Hey guys,

We're still hung on our priority scheduling here, but I had a thought reading some other mailings to the list this morning. The syntax that others are using with user creation is not as basic as ours, and has other variables in place suchas "fairshare=parent" are these things that we need to specify when creating an account or are they defaults, wondering if this is why our newer users aren't showing up with the correct accounts in squeue.

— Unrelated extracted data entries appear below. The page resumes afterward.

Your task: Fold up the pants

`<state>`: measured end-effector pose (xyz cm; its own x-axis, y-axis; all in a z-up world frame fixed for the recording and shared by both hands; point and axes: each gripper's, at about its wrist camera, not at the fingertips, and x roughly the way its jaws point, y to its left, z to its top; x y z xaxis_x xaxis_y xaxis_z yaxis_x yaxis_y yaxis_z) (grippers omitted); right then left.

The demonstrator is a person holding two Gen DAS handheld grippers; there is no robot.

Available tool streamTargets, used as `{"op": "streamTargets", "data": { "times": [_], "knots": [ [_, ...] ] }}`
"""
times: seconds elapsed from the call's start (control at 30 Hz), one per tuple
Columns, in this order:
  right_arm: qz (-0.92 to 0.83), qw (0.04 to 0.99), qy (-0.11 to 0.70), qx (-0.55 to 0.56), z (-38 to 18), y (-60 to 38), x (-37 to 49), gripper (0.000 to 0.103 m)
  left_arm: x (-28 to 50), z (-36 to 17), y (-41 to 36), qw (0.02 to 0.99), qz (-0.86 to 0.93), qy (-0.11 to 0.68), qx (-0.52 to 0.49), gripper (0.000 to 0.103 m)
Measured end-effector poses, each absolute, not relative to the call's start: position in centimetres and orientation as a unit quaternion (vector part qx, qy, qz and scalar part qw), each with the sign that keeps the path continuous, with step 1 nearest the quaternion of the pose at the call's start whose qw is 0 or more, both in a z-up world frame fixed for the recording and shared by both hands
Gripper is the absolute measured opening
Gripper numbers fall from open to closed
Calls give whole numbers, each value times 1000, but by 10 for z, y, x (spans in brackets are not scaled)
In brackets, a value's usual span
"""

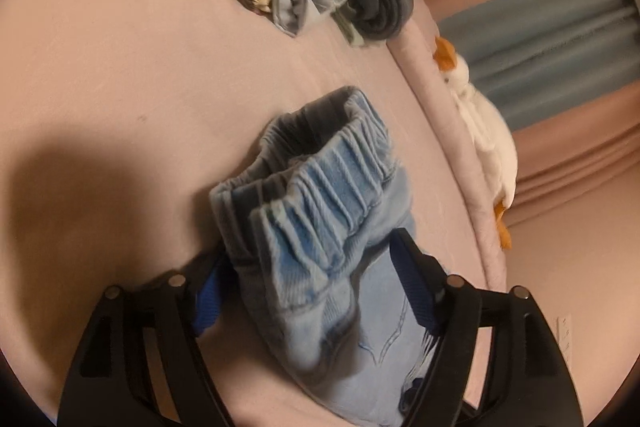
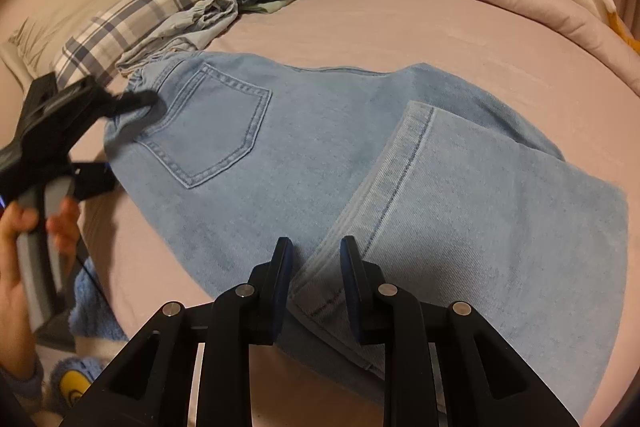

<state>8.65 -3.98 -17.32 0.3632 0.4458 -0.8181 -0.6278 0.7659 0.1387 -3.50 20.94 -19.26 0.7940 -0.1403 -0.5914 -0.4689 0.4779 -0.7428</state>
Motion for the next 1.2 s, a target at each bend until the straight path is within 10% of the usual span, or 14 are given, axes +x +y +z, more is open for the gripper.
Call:
{"op": "streamTargets", "data": {
  "times": [0.07,0.3,1.2],
  "knots": [
    [327,817,465,-96,-171,-40,89,23,-39,-193,215,801,93,310,-504,48],
    [323,824,463,-44,-153,-30,124,23,-55,-167,202,846,80,306,-430,37],
    [354,763,536,-71,-181,0,78,14,-45,-82,136,925,8,276,-263,32]
  ]
}}
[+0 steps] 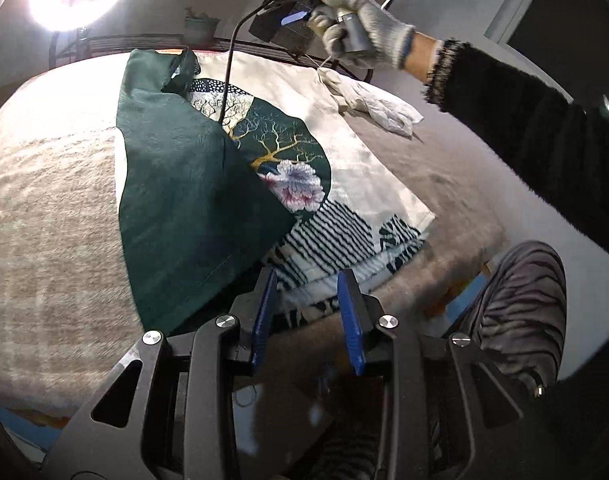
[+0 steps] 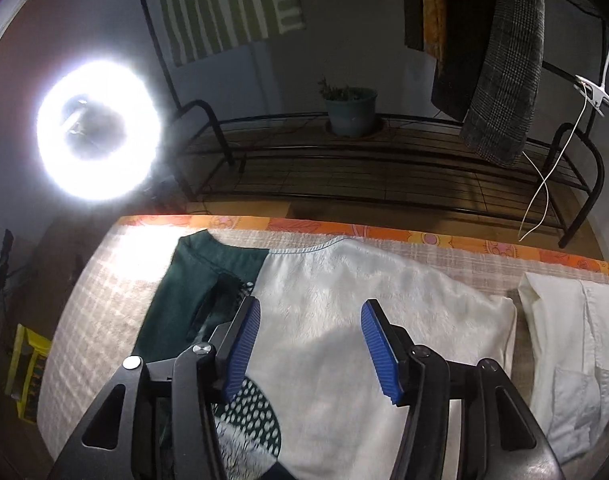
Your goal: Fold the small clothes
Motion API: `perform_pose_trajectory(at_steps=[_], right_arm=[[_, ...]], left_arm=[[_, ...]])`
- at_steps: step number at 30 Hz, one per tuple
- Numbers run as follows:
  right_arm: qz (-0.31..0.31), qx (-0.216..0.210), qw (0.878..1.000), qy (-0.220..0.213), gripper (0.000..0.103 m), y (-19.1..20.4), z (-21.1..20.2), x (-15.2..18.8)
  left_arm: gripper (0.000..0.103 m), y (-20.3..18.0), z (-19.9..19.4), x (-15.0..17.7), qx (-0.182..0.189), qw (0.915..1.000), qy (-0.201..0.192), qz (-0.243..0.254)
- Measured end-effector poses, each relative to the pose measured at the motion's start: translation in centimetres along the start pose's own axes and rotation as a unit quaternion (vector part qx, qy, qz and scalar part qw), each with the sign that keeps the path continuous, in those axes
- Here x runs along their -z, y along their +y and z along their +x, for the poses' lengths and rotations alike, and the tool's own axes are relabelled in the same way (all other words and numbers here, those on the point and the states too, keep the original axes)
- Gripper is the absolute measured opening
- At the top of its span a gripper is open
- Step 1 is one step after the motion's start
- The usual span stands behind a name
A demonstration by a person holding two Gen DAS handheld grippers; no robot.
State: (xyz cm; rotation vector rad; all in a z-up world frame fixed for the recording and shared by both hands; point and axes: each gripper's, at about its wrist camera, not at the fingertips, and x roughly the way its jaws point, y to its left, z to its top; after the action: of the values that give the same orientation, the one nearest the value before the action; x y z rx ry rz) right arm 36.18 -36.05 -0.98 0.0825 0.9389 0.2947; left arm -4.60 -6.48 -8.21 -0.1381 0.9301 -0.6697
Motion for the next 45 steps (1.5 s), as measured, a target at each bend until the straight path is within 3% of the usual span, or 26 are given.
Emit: perform_pose_trajectory(at_steps=[3,6,9,11,14,18,20,23,25,29,32,35,37,42,45], right_arm=[[-0.015,-0.032,0.999,0.013,0.056,0.8,-1.6,1.4],[-0.050,-0.014,0.999,0.012,0.055,1.4,-2.8,3.0],[-0.043,-0.021,0.999,0.006,0.052,0.8,-4.0,3.9],[-0.041,-0.027,0.999,-0.001,0.042,0.7,-4.5,4.0],[-0.044,-0.052,0.998,-0.001,0.040,2.1,-4.2,3.8],[-0.076,-0.096,0.992,0.018,0.030,6.7,-1.1,3.7],[-0.083,-0.120,0.989,0.035,0.025,9.0,1.0,4.1],[-0.094,-0.156,0.981,0.068,0.022,12.6,4.4,5.6],[-0.102,-0.171,0.976,0.090,0.021,14.8,6.5,7.2],[-0.108,-0.177,0.970,0.128,0.021,16.8,9.6,9.7],[-0.100,-0.135,0.974,0.152,0.022,15.7,10.8,10.4],[-0.070,-0.107,0.982,0.139,0.023,12.8,9.8,10.0],[-0.031,-0.073,0.990,0.121,0.035,9.9,8.3,9.7],[0.019,-0.064,0.994,0.085,0.035,5.3,3.5,10.5],[0.026,-0.076,0.995,0.056,0.036,4.1,-0.5,11.6]], left_arm=[[0.031,0.7,-0.8,0.5,0.002,0.9999,0.007,-0.008],[0.031,0.6,-1.3,0.9,0.019,0.9997,0.011,-0.010],[0.031,-0.3,-1.9,1.0,0.031,0.9995,0.004,0.009],[0.031,-0.6,-2.0,0.8,0.024,0.9995,-0.004,0.017],[0.031,0.2,-1.5,0.2,-0.021,0.9995,-0.022,0.008],[0.030,3.7,-0.1,-0.4,-0.075,0.9940,-0.024,-0.075],[0.027,4.9,0.7,-0.3,-0.089,0.9914,-0.013,-0.094],[0.026,5.9,2.7,0.4,-0.116,0.9881,0.021,-0.098],[0.026,6.2,3.5,0.9,-0.109,0.9875,0.036,-0.108],[0.026,5.6,3.7,1.4,-0.124,0.9885,0.035,-0.078],[0.026,5.8,3.7,1.4,-0.120,0.9887,0.035,-0.083],[0.026,5.7,3.5,1.5,-0.120,0.9890,0.037,-0.079],[0.026,5.3,3.5,1.5,-0.123,0.9892,0.039,-0.070],[0.026,4.7,2.9,1.8,-0.113,0.9912,0.028,-0.063],[0.026,3.4,1.6,1.7,-0.129,0.9911,0.003,-0.033]])
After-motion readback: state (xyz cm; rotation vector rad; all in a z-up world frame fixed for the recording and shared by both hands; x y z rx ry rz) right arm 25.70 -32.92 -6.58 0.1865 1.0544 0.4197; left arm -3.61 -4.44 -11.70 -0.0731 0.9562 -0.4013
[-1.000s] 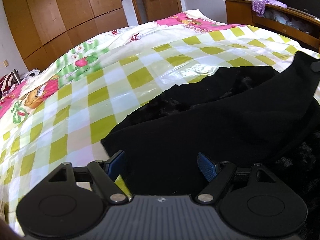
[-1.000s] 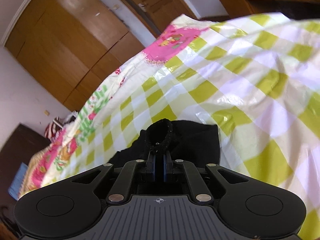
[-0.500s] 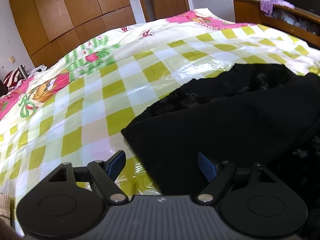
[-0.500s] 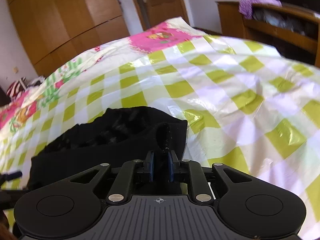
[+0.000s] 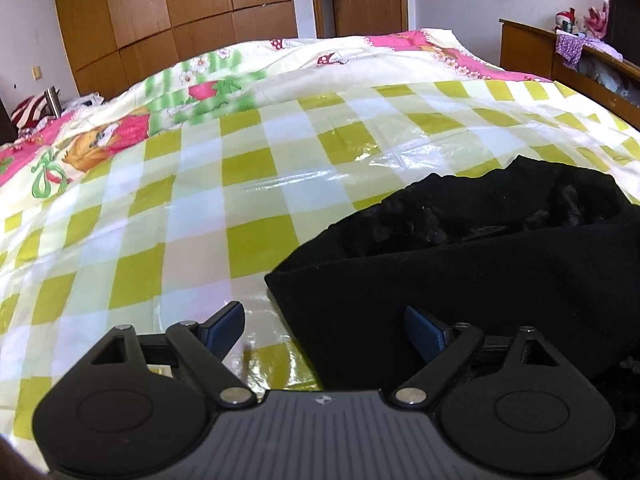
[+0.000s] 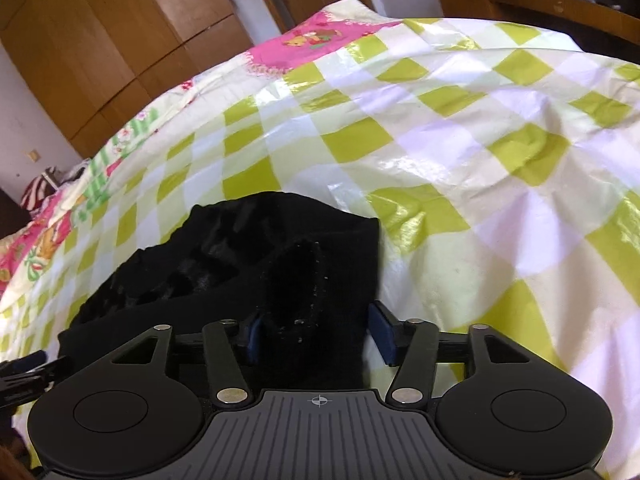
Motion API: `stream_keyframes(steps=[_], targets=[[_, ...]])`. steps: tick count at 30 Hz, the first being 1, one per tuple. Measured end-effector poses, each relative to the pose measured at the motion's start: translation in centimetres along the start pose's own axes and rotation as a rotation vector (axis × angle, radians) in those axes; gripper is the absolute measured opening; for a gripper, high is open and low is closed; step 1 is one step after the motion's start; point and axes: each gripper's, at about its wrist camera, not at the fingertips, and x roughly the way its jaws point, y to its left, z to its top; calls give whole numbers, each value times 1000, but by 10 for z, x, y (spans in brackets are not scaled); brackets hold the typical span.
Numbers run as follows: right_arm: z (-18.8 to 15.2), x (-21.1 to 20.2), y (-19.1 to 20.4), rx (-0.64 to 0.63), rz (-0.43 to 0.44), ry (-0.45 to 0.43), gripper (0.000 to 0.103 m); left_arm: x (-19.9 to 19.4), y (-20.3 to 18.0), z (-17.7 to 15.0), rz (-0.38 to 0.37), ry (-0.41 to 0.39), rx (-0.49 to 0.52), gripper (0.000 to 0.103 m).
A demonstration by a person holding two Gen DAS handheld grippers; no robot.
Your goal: Fold small clothes
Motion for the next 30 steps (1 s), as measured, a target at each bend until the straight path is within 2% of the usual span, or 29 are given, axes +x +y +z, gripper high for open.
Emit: stream_keyframes(steps=[5,7,11,14,16,18,19,20,21,22,23,24,28,30], targets=[[-3,-3,-3,-7,28,3,56,-13,14,-5,49,-32,12,101],[-6,-4,-5,-6,41,-2,58,-9,22,-4,23,-20,-37,102],[-7,6,1,-35,39,22,69,13,26,1,-16,26,-100,102],[-5,6,-2,-39,57,31,69,16,27,0,-40,35,-137,101],[-6,6,-5,-6,63,26,67,16,26,-1,-56,39,-154,94],[-7,9,-2,3,54,20,59,17,27,-2,-89,49,-182,77],[-8,11,-1,12,54,18,53,18,29,-2,-113,54,-200,72],[-8,12,0,26,61,19,44,19,31,-2,-139,54,-212,62],[-8,13,2,38,70,22,40,18,33,-2,-156,49,-218,55],[-7,14,4,43,76,23,35,18,34,-2,-157,44,-220,53],[-7,15,6,46,78,23,32,18,36,-1,-151,41,-219,44],[-6,17,8,51,79,22,31,18,38,0,-134,41,-217,31],[1,26,26,52,95,9,26,23,57,-1,-97,42,-223,30],[7,34,41,30,102,5,26,25,68,2,-53,38,-217,31]])
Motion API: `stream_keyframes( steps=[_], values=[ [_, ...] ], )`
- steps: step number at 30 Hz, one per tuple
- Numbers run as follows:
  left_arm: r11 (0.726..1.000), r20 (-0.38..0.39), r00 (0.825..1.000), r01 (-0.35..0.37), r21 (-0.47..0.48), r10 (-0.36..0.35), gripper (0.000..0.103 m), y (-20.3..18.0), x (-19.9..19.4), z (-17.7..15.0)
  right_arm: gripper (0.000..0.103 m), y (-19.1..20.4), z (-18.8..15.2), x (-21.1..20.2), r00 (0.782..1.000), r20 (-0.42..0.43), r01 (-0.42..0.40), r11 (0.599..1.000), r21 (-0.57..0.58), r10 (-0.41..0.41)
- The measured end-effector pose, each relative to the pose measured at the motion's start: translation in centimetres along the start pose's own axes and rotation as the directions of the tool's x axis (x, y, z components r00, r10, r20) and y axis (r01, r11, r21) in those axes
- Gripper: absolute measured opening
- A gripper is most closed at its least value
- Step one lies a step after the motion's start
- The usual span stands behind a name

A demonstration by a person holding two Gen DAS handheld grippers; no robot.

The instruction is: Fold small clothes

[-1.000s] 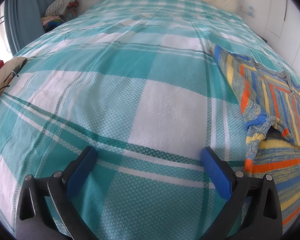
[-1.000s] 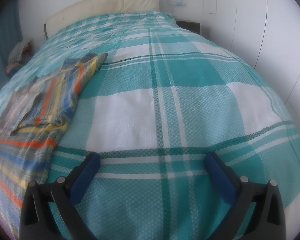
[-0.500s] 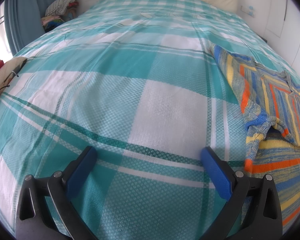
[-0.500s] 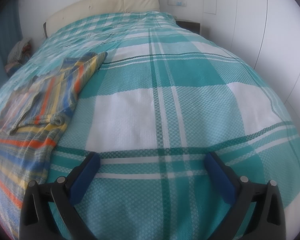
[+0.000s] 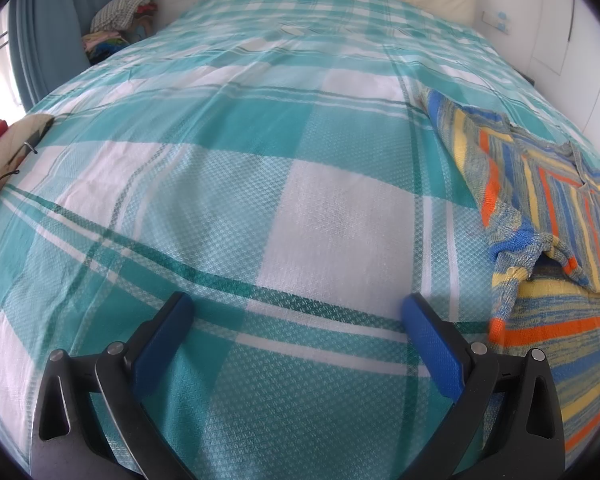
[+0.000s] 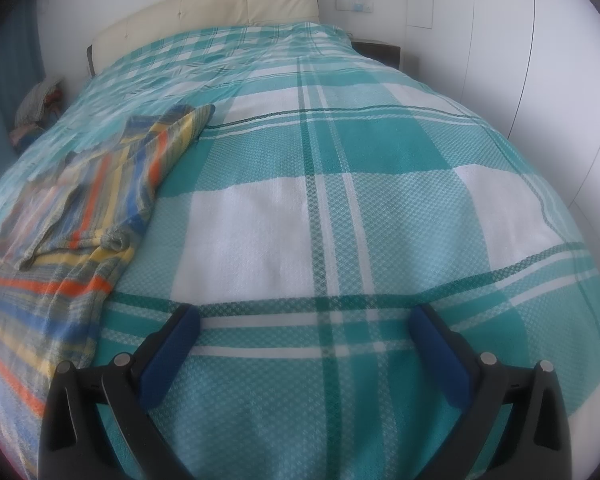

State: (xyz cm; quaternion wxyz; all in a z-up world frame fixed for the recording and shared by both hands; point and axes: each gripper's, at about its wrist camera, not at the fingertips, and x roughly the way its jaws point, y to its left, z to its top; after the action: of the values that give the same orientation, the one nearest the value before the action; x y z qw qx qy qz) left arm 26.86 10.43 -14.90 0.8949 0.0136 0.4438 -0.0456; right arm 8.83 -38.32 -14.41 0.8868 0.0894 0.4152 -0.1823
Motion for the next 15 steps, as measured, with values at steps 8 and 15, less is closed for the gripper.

It still bugs us that accounts show up correctly in sacctmgr, just not in squeue for the point of enforcing priority. Could this be a bug corrected in later releases?

AC

On 08/23/2013 03:13 PM, Alan V. Cowles wrote:
Final update for the day, we have found what is causing priority to be overlooked we just don't know what is causing it...

[root@cluster-login ~]# squeue --format="%a %.7i %.9P %.8j %.8u %.8T %.10M %.9l %.6D %R" |grep user1 (null) 181378 lowmem testbatc user1 PENDING 0:00 UNLIMITED 1 (Priority) (null) 181379 lowmem testbatc user1 PENDING 0:00 UNLIMITED 1 (Priority) (null) 181380 lowmem testbatc user1 PENDING 0:00 UNLIMITED 1 (Priority) (null) 181381 lowmem testbatc user1 PENDING 0:00 UNLIMITED 1 (Priority) (null) 181382 lowmem testbatc user1 PENDING 0:00 UNLIMITED 1 (Priority) (null) 181383 lowmem testbatc user1 PENDING 0:00 UNLIMITED 1 (Priority) (null) 181384 lowmem testbatc user1 PENDING 0:00 UNLIMITED 1 (Priority) (null) 181385 lowmem testbatc user1 PENDING 0:00 UNLIMITED 1 (Priority) (null) 181386 lowmem testbatc user1 PENDING 0:00 UNLIMITED 1 (Priority) (null) 181387 lowmem testbatc user1 PENDING 0:00 UNLIMITED 1 (Priority)

Compared to:

[root@cluster-login ~]# squeue --format="%a %.7i %.9P %.8j %.8u %.8T %.10M %.9l %.6D %R" |grep user2 account 181378 lowmem testbatc user2 PENDING 0:00 UNLIMITED 1 (Priority) account 181379 lowmem testbatc user2 PENDING 0:00 UNLIMITED 1 (Priority) account 181380 lowmem testbatc user2 PENDING 0:00 UNLIMITED 1 (Priority) account 181381 lowmem testbatc user2 PENDING 0:00 UNLIMITED 1 (Priority) account 181382 lowmem testbatc user2 PENDING 0:00 UNLIMITED 1 (Priority) account 181383 lowmem testbatc user2 PENDING 0:00 UNLIMITED 1 (Priority) account 181384 lowmem testbatc user2 PENDING 0:00 UNLIMITED 1 (Priority) account 181385 lowmem testbatc user2 PENDING 0:00 UNLIMITED 1 (Priority) account 181386 lowmem testbatc user2 PENDING 0:00 UNLIMITED 1 (Priority) account 181387 lowmem testbatc user2 PENDING 0:00 UNLIMITED 1 (Priority)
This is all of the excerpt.